* _WHAT IS REQUIRED_:
Will you output all of the data below exactly, omitting the images?

DATA EXCERPTS: Begin

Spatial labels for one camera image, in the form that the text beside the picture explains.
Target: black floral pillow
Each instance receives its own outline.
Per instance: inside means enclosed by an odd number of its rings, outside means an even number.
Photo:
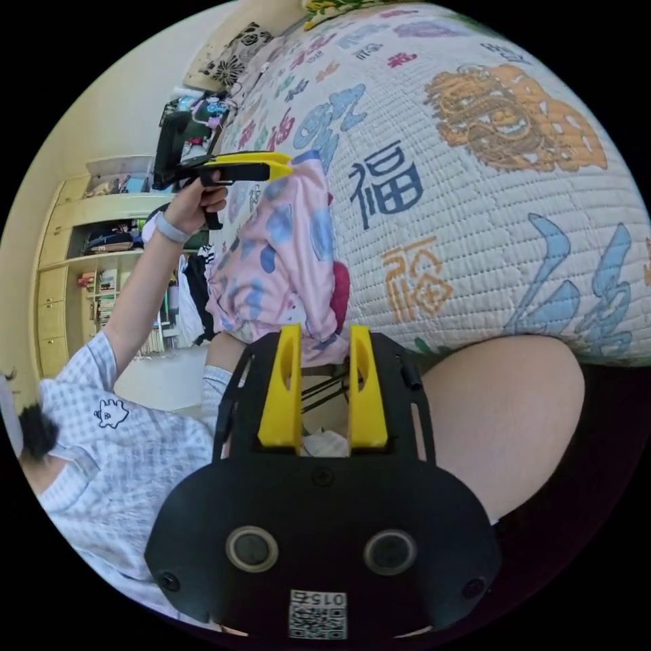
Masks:
[[[257,22],[249,23],[227,46],[219,57],[212,78],[230,90],[244,72],[248,62],[273,36],[262,29]]]

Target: label sticker
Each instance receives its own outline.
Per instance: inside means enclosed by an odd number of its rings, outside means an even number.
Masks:
[[[292,590],[289,629],[296,639],[346,639],[346,593]]]

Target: knee
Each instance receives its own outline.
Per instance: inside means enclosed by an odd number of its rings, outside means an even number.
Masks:
[[[562,342],[514,336],[463,349],[423,378],[440,465],[492,517],[532,497],[563,456],[583,406],[583,373]]]

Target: white blanket
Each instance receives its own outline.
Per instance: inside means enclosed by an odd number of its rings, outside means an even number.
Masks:
[[[221,149],[320,150],[347,323],[434,354],[540,333],[585,361],[651,364],[649,216],[607,133],[551,71],[424,3],[274,44]],[[218,250],[263,190],[231,189]]]

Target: gray wristband
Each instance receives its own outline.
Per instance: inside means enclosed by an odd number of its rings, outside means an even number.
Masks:
[[[156,228],[161,233],[171,239],[173,242],[178,244],[185,244],[192,236],[186,235],[183,231],[179,231],[175,226],[172,226],[166,219],[165,213],[159,212],[156,217],[154,217],[154,223]]]

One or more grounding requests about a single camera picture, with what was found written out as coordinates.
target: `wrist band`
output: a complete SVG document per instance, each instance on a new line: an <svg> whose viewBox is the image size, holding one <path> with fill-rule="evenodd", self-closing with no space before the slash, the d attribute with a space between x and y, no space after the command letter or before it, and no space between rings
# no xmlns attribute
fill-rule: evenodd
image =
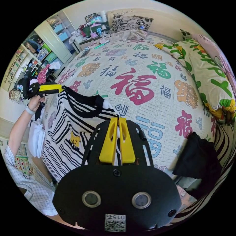
<svg viewBox="0 0 236 236"><path fill-rule="evenodd" d="M30 115L34 115L35 111L32 111L29 109L28 105L26 105L25 110L30 114Z"/></svg>

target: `black and white floral pillow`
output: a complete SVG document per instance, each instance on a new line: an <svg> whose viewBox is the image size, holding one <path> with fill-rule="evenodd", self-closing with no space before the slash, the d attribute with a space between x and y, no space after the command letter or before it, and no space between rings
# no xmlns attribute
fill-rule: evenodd
<svg viewBox="0 0 236 236"><path fill-rule="evenodd" d="M144 31L147 31L151 26L153 19L142 16L123 16L114 14L111 30L119 32L123 30L138 30L140 25L144 26Z"/></svg>
<svg viewBox="0 0 236 236"><path fill-rule="evenodd" d="M183 36L183 40L192 38L192 35L188 31L185 31L185 30L182 30L182 29L180 29L180 30L181 30L181 33L182 33L182 36Z"/></svg>

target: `white cabinet door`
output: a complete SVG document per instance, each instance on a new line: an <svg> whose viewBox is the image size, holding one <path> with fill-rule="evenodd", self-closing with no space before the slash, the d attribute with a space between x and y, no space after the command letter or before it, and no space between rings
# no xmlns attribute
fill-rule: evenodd
<svg viewBox="0 0 236 236"><path fill-rule="evenodd" d="M66 63L72 57L70 51L60 40L58 35L54 32L47 21L41 23L37 28L34 29L34 31L63 63Z"/></svg>

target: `headboard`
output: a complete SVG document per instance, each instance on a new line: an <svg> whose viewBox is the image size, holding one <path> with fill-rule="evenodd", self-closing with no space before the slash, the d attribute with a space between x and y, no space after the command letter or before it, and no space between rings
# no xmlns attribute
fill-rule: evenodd
<svg viewBox="0 0 236 236"><path fill-rule="evenodd" d="M179 12L179 14L167 13L151 9L119 9L107 12L109 26L112 25L114 14L124 16L142 16L153 18L153 22L148 31L158 33L177 41L182 41L182 34L180 29L188 31L192 34L203 34L213 41L210 35L192 19Z"/></svg>

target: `black and white striped fabric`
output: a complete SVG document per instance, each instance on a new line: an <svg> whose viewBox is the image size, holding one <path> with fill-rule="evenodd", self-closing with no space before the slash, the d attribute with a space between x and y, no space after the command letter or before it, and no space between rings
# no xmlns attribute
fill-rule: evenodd
<svg viewBox="0 0 236 236"><path fill-rule="evenodd" d="M173 221L164 228L181 224L183 220L200 211L208 203L218 187L224 182L234 163L236 156L236 125L234 127L232 125L225 124L218 126L214 147L217 151L218 160L220 161L220 164L222 166L221 176L216 182L214 189L208 195L203 196L190 207L177 214Z"/></svg>
<svg viewBox="0 0 236 236"><path fill-rule="evenodd" d="M42 154L43 162L57 182L81 166L85 147L96 126L119 117L99 95L86 97L68 87L63 89L58 95L56 117L48 130Z"/></svg>

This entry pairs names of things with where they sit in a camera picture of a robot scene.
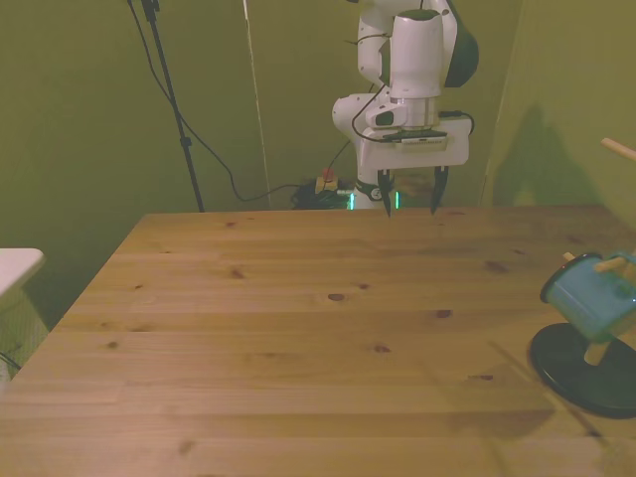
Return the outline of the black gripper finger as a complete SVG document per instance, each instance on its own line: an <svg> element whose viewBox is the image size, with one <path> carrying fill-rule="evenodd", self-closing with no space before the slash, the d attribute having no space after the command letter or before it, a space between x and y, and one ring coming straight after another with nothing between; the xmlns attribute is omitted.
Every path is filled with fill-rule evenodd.
<svg viewBox="0 0 636 477"><path fill-rule="evenodd" d="M430 211L434 215L441 204L447 181L449 169L446 166L434 168L434 185L431 193Z"/></svg>
<svg viewBox="0 0 636 477"><path fill-rule="evenodd" d="M378 186L381 192L383 205L385 207L385 210L389 218L392 216L392 210L393 210L392 198L391 198L393 185L394 185L394 182L391 176L391 171L380 170L378 172Z"/></svg>

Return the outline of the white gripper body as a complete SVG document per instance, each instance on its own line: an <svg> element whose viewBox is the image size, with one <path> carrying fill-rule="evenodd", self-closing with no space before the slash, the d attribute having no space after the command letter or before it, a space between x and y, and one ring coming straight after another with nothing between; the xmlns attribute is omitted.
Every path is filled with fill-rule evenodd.
<svg viewBox="0 0 636 477"><path fill-rule="evenodd" d="M433 130L445 136L389 143L363 139L360 165L372 170L397 170L465 164L469 158L470 119L442 119Z"/></svg>

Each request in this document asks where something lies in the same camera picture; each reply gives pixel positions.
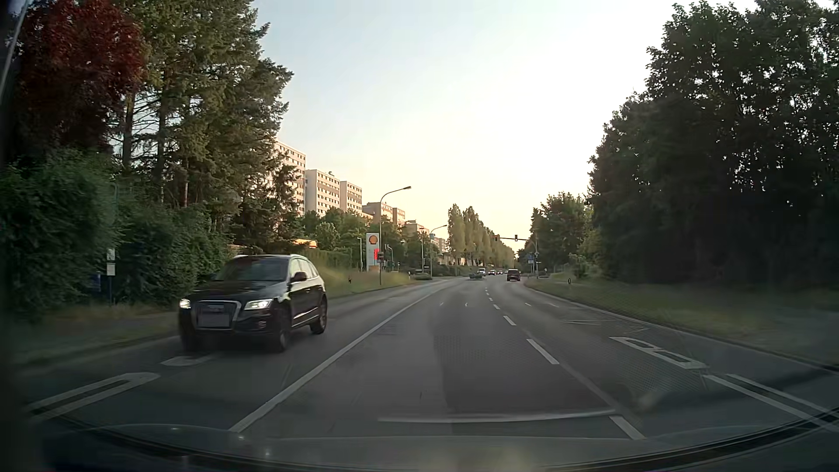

DATA EXCERPTS: End

* _OUTPUT FOR THIS TASK_:
Spatial labels for one camera image, in the form that the text beside the picture explains.
Target: black floral pillow
Each instance receives its own outline.
Per instance: inside means enclosed by an odd number of its rings, outside means an even number.
Photo:
Masks:
[[[257,22],[249,23],[227,46],[219,57],[212,78],[230,90],[244,72],[248,62],[273,36],[262,29]]]

Target: label sticker
Each instance receives its own outline.
Per instance: inside means enclosed by an odd number of its rings, outside means an even number.
Masks:
[[[292,590],[289,629],[296,639],[346,639],[346,593]]]

Target: knee
Each instance receives its own outline.
Per instance: inside means enclosed by an odd number of its rings, outside means an even number.
Masks:
[[[562,342],[514,336],[463,349],[423,378],[440,465],[492,517],[532,497],[563,456],[583,406],[583,373]]]

Target: white blanket
Each instance receives its own outline.
Per instance: inside means enclosed by an odd number of its rings, outside means an even number.
Masks:
[[[221,149],[320,150],[347,323],[434,354],[540,333],[585,361],[651,364],[649,216],[607,133],[551,71],[424,3],[274,44]],[[218,250],[263,190],[231,189]]]

Target: gray wristband
Each instance receives its own outline.
Per instance: inside means enclosed by an odd number of its rings, outside means an even number.
Masks:
[[[156,228],[161,233],[171,239],[173,242],[178,244],[185,244],[192,236],[186,235],[183,231],[179,231],[175,226],[172,226],[166,219],[165,213],[159,212],[156,217],[154,217],[154,223]]]

One or more grounding requests about a single camera picture, with what was found written out as coordinates.
target: `wrist band`
output: a complete SVG document per instance, each instance on a new line: an <svg> whose viewBox is the image size, holding one <path> with fill-rule="evenodd", self-closing with no space before the slash, the d attribute with a space between x and y, no space after the command letter or before it, and no space between rings
# no xmlns attribute
fill-rule: evenodd
image =
<svg viewBox="0 0 236 236"><path fill-rule="evenodd" d="M30 115L34 115L35 111L32 111L29 109L28 105L26 105L25 110L30 114Z"/></svg>

target: `black and white floral pillow`
output: a complete SVG document per instance, each instance on a new line: an <svg> whose viewBox is the image size, holding one <path> with fill-rule="evenodd", self-closing with no space before the slash, the d attribute with a space between x and y, no space after the command letter or before it, and no space between rings
# no xmlns attribute
fill-rule: evenodd
<svg viewBox="0 0 236 236"><path fill-rule="evenodd" d="M144 31L147 31L151 26L153 19L142 16L123 16L114 14L111 30L119 32L123 30L138 30L140 25L144 26Z"/></svg>
<svg viewBox="0 0 236 236"><path fill-rule="evenodd" d="M183 36L183 40L192 38L192 35L188 31L185 31L185 30L182 30L182 29L180 29L180 30L181 30L181 33L182 33L182 36Z"/></svg>

target: `white cabinet door`
output: a complete SVG document per instance, each instance on a new line: an <svg> whose viewBox is the image size, holding one <path> with fill-rule="evenodd", self-closing with no space before the slash, the d attribute with a space between x and y, no space after the command letter or before it, and no space between rings
# no xmlns attribute
fill-rule: evenodd
<svg viewBox="0 0 236 236"><path fill-rule="evenodd" d="M66 63L72 57L70 51L60 40L58 35L54 32L47 21L41 23L37 28L34 29L34 31L63 63Z"/></svg>

target: `headboard`
output: a complete SVG document per instance, each instance on a new line: an <svg> whose viewBox is the image size, holding one <path> with fill-rule="evenodd", self-closing with no space before the slash, the d attribute with a space between x and y, no space after the command letter or before it, and no space between rings
# no xmlns attribute
fill-rule: evenodd
<svg viewBox="0 0 236 236"><path fill-rule="evenodd" d="M179 12L179 14L167 13L151 9L119 9L107 12L109 26L112 25L114 14L124 16L142 16L153 18L153 22L148 31L158 33L177 41L182 41L182 34L180 29L188 31L192 34L203 34L213 41L210 35L192 19Z"/></svg>

target: `black and white striped fabric`
output: a complete SVG document per instance, each instance on a new line: an <svg> whose viewBox is the image size, holding one <path> with fill-rule="evenodd", self-closing with no space before the slash, the d attribute with a space between x and y, no space after the command letter or before it, and no space between rings
# no xmlns attribute
fill-rule: evenodd
<svg viewBox="0 0 236 236"><path fill-rule="evenodd" d="M173 221L164 228L181 224L183 220L200 211L208 203L218 187L224 182L234 163L236 156L236 125L234 127L232 125L225 124L218 126L214 147L217 151L218 160L220 161L220 164L222 166L221 176L216 182L214 189L208 195L203 196L190 207L177 214Z"/></svg>
<svg viewBox="0 0 236 236"><path fill-rule="evenodd" d="M42 154L43 162L57 182L81 166L85 147L96 126L119 117L99 95L86 97L68 87L63 89L58 95L56 117L48 130Z"/></svg>

This entry pairs names of things with where they sit in a camera picture of a robot scene.
Return the outline of the black gripper finger as a complete SVG document per instance, each instance on its own line: an <svg> element whose viewBox is the image size, with one <path> carrying fill-rule="evenodd", self-closing with no space before the slash, the d attribute having no space after the command letter or before it, a space between x and y, and one ring coming straight after another with nothing between; the xmlns attribute is omitted.
Every path is filled with fill-rule evenodd.
<svg viewBox="0 0 636 477"><path fill-rule="evenodd" d="M430 211L434 215L441 204L447 181L449 169L446 166L434 168L434 185L431 193Z"/></svg>
<svg viewBox="0 0 636 477"><path fill-rule="evenodd" d="M378 186L381 192L383 205L385 207L385 210L389 218L392 216L392 210L393 210L392 198L391 198L393 185L394 185L394 182L391 176L391 171L380 170L378 172Z"/></svg>

Return the outline of the white gripper body as a complete SVG document per instance, each instance on its own line: an <svg> element whose viewBox is the image size, with one <path> carrying fill-rule="evenodd", self-closing with no space before the slash, the d attribute having no space after the command letter or before it, a space between x and y, and one ring coming straight after another with nothing between; the xmlns attribute is omitted.
Every path is filled with fill-rule evenodd.
<svg viewBox="0 0 636 477"><path fill-rule="evenodd" d="M433 130L445 136L389 143L363 139L360 165L372 170L397 170L465 164L469 158L470 119L442 119Z"/></svg>

Each request in this document asks where something lies in the same camera picture; each reply gives pixel positions.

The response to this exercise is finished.